Materials and Methods: The IC₅₀ values of ixazomib and givinostat on A549 lung cancer cells were determined using the MTT method. A range of concentrations of these drugs (400, 100, 10, and 1 µM) were administered to A549 cells, and their viabilities were assessed after 24 hours. Following exposure to the determined IC₅₀ concentrations for 24 hours, total RNA was isolated from A549 cells treated with ixazomib alone, ixazomib+givinostat, and THP-1 monocyte cells differentiated into M1 macrophages and co-cultured with this combination. Subsequently, RT-PCR experiments were conducted to assess alterations in apoptosis-related genes.

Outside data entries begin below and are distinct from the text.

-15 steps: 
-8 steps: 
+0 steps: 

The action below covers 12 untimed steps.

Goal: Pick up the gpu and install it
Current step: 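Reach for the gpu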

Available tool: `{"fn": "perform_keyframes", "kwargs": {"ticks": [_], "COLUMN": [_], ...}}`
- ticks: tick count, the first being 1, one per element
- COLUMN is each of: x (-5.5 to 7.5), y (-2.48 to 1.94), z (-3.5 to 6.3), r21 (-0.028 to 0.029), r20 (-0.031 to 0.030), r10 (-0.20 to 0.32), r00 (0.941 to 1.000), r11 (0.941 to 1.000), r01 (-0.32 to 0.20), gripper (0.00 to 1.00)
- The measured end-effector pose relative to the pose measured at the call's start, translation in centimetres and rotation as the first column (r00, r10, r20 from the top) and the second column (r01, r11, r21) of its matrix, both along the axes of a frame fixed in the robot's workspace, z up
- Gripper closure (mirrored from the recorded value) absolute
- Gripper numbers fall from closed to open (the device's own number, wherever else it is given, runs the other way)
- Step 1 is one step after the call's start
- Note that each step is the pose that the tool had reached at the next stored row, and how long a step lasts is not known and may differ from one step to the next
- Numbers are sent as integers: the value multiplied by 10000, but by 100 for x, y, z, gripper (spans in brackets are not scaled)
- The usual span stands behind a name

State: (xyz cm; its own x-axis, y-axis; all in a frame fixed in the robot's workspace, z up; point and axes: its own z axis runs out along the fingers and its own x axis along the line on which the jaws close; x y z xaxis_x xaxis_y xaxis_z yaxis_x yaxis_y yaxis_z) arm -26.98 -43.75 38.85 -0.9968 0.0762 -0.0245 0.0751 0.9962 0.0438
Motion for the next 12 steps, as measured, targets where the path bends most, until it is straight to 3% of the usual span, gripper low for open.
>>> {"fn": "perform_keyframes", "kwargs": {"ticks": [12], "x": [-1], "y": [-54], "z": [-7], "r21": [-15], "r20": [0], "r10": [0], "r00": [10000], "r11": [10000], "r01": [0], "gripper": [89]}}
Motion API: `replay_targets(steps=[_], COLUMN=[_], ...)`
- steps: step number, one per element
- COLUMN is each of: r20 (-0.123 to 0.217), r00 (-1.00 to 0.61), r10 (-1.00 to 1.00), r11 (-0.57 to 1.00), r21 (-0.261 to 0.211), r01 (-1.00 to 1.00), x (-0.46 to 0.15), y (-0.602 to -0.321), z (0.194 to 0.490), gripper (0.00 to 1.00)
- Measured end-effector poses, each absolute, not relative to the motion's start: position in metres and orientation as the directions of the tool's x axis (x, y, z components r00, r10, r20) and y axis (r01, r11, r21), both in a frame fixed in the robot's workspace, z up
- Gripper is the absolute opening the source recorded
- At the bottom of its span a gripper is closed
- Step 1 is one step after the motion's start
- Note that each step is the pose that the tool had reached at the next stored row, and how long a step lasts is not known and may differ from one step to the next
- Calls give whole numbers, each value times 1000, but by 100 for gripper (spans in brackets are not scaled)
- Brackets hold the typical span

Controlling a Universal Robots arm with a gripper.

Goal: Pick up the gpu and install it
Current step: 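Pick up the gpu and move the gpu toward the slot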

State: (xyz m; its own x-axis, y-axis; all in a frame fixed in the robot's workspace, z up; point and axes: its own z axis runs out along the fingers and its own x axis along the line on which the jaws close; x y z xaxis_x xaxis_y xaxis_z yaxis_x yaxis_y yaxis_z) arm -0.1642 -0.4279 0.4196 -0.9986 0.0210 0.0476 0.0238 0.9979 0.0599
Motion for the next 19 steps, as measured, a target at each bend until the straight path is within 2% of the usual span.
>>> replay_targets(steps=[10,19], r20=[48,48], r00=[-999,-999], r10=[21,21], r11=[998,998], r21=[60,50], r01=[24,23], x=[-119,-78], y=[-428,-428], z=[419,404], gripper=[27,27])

Results: Based on the results of the anti-proliferative effect analysis, the IC₅₀ values for ixazomib and givinostat were determined to be 2.42 µM and 7.32 µM, respectively. According to the RT-PCR results, variations of up to 48.99-fold were observed in the NFKB2, NFKBIA, NFKBIB, RELB, IL-6, IL-8, TP53, PIK3CA, and BCR genes.

Conclusions: Significant alterations were particularly observed in genes involved in apoptosis-related pathways, especially in the presence of M1 macrophages. Additional investigation is warranted to thoroughly explore the heightened inflammatory response observed in lung cancer cells in the presence of these drugs.

References:

1. Denlinger CE et al. (2004). The Journal of Thoracic and Cardiovascular Surgery, 127(4):1078-1086.

2. Yuan A et al. (2015). Scientific Reports, 5(1), 14273.